藤波小道具株式会社 台東区浅草6-2-6

 小道具は、各座で専従の小道具師を備えるようになっていましたが、
 1885(明治18)年からは初世藤波与兵衛(藤浪与兵衛とは、歌舞伎小道具方の名跡)が
 各座の小道具製作を一手に引き受け、その後、藤浪小道具株式会社に発展、
 小道具貸出しの専業として今日に至っています。

   


中村座跡 台東区浅草6-4-12

(説明板)
 「猿若三座の一 「中村座跡」 現在は浅草六丁目の一部
  中村座の定式幕は、左から「白」「柿色」「黒」三色の引幕であった。
  「白」は、幕府から特に許されて中村座だけが使用していた。
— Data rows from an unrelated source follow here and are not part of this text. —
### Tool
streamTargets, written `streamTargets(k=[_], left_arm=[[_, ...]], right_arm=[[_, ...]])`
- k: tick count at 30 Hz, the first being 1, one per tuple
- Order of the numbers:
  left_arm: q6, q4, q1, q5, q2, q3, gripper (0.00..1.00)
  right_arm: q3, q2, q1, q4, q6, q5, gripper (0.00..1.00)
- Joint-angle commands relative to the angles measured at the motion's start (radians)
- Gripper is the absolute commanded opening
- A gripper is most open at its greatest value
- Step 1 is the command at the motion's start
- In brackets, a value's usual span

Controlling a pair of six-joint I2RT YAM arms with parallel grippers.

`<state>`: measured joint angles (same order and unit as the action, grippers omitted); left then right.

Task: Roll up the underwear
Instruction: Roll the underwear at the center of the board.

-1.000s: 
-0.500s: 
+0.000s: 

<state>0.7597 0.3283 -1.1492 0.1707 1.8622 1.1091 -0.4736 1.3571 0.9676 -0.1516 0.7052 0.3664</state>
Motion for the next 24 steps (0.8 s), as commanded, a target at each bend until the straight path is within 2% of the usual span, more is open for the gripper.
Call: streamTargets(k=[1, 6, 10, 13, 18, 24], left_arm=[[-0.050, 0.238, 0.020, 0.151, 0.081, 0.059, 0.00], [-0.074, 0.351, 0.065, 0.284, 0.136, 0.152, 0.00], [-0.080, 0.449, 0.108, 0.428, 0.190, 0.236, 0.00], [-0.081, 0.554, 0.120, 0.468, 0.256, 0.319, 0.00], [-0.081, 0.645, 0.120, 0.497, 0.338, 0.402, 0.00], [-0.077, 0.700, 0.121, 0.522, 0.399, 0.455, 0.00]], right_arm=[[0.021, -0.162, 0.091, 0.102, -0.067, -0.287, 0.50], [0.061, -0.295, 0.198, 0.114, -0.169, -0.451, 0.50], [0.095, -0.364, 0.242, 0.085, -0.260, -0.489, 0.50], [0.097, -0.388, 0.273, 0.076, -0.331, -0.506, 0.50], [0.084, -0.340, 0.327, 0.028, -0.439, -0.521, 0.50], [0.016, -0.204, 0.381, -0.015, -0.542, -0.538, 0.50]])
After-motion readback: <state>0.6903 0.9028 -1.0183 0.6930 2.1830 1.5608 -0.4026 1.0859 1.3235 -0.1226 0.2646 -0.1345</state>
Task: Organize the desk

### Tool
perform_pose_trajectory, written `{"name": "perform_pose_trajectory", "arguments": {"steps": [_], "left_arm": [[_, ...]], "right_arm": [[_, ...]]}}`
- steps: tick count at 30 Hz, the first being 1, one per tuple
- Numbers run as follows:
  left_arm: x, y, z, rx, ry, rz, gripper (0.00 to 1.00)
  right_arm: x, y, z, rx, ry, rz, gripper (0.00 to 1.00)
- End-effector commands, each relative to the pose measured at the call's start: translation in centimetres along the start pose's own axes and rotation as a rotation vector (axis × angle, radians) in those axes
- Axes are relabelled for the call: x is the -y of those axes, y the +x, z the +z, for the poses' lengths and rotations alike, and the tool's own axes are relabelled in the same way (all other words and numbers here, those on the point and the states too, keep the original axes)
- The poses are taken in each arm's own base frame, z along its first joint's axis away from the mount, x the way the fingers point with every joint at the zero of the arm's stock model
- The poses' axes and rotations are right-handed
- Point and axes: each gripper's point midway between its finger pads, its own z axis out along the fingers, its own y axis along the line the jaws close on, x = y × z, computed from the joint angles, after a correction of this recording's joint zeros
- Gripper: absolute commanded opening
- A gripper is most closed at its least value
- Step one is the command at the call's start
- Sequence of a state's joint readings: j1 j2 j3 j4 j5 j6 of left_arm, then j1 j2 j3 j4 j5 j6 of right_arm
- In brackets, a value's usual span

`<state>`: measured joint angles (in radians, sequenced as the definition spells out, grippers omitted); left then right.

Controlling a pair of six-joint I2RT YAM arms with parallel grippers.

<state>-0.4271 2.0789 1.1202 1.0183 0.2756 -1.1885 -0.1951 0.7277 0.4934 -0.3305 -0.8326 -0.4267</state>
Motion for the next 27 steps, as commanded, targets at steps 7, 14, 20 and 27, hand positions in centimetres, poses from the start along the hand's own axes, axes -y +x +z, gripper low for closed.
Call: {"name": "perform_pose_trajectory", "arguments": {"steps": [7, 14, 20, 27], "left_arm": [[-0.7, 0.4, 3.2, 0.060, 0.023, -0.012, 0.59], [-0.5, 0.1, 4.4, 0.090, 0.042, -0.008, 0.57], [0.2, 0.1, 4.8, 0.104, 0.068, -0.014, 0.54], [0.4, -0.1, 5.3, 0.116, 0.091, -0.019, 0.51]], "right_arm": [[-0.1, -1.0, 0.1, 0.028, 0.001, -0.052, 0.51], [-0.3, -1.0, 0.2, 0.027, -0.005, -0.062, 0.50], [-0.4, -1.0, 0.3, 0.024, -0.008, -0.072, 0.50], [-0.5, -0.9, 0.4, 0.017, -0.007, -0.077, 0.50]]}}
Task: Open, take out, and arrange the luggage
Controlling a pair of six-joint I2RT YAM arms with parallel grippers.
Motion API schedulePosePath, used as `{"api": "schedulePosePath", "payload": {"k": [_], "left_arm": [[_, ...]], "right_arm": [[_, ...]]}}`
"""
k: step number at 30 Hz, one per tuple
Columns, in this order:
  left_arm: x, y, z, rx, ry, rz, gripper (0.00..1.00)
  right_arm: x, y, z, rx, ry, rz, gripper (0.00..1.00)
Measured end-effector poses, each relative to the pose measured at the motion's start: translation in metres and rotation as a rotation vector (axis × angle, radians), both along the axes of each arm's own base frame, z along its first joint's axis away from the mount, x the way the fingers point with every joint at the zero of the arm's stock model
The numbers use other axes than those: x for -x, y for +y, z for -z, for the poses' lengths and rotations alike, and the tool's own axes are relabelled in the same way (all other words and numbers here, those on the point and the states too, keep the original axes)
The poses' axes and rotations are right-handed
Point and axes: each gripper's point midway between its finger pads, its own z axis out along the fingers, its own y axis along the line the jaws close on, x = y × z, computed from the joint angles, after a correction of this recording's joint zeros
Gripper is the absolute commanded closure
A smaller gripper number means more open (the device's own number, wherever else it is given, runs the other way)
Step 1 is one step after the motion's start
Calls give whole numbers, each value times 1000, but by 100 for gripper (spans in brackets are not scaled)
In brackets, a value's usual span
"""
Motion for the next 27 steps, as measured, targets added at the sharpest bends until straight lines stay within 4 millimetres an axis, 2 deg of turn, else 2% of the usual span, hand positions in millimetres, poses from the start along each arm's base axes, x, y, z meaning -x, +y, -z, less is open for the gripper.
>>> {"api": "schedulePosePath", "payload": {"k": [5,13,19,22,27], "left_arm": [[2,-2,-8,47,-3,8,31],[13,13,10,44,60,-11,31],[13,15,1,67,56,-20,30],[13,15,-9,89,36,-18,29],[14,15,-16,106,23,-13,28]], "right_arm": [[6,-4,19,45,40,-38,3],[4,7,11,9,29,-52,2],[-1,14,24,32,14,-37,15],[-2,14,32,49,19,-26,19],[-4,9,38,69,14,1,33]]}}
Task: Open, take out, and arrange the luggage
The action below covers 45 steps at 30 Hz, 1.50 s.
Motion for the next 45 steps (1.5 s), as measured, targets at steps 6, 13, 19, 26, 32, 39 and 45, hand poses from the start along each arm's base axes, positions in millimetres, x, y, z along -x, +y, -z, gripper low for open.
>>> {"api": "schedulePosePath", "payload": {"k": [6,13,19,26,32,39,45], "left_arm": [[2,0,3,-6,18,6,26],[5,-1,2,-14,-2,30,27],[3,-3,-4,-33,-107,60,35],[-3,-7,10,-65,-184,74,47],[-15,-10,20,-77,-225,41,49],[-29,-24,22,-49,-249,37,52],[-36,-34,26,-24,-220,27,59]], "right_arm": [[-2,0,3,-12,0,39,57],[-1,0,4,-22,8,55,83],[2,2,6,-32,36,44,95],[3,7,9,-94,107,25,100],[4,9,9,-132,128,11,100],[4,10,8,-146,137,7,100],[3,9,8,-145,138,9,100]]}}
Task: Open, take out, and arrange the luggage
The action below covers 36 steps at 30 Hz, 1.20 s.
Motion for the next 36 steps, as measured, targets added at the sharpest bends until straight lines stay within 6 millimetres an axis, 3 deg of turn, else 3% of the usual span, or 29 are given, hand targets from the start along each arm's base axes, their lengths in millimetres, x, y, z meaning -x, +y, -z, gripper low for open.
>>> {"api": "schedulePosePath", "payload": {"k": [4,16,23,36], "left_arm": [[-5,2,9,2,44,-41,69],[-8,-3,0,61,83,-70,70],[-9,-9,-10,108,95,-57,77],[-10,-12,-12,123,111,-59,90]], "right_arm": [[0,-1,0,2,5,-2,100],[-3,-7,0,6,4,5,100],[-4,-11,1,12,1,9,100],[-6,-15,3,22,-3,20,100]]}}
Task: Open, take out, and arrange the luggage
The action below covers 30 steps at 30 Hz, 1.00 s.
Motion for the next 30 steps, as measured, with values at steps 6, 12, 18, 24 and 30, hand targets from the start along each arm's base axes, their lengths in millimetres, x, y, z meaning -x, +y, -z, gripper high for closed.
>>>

」

 浮世絵は「東都繁栄の図(中村座)広重」より

    


江戸猿若町市村座跡 台東区浅草6-18-13

(説明板)
 「猿若三座の一 「市村座跡」 現在は浅草六丁目の一部
  市村座の定式幕は、左から「黒」「萌葱(緑)」「柿色」三色の引幕であった。
  現在国立劇場が同じ定式幕を使用している。」

    
 

(江戸猿若町市村座跡碑文)昭和39(1964)年11月建碑
 「猿若三座由来記
  天保期、一丁目に中村座、二丁目に市村座、三丁目に河原崎座(のち守田座となる)があって
  わが國始めての芝居町を形成していた。
  これがいわゆる猿若三座である。猿若は江戸役者の始祖猿若勘三郎に因んだ甼名で
  江戸歌舞伎の王國としてこの地は華美を誇り、殷賑を極めたのである。」

   

「東都繁栄の図(市村座)広重」より

  


浅草猿若町碑 台東区浅草6-19-4

 説明板はなく、「浅草猿若町碑」のみあります。

   


猿若町会会館 台東区浅草6-20-4

 「猿若町会会館」に、猿若町の名称が残っています。

  


江戸猿若町守田座跡 台東区浅草6-26-11

(説明板)
 「猿若三座の一 「守田座跡 現在は浅草六丁目の一部
  守田座の定式幕は、左から「黒」「柿色」「萌葱(緑)」三色の引幕であった。
  現在、歌舞伎座他ほとんどの劇場が同じ定式幕を使用している。」

   

 道路反対側に碑があります。

    
 

○河原崎座

 河原崎座はのち守田座となります。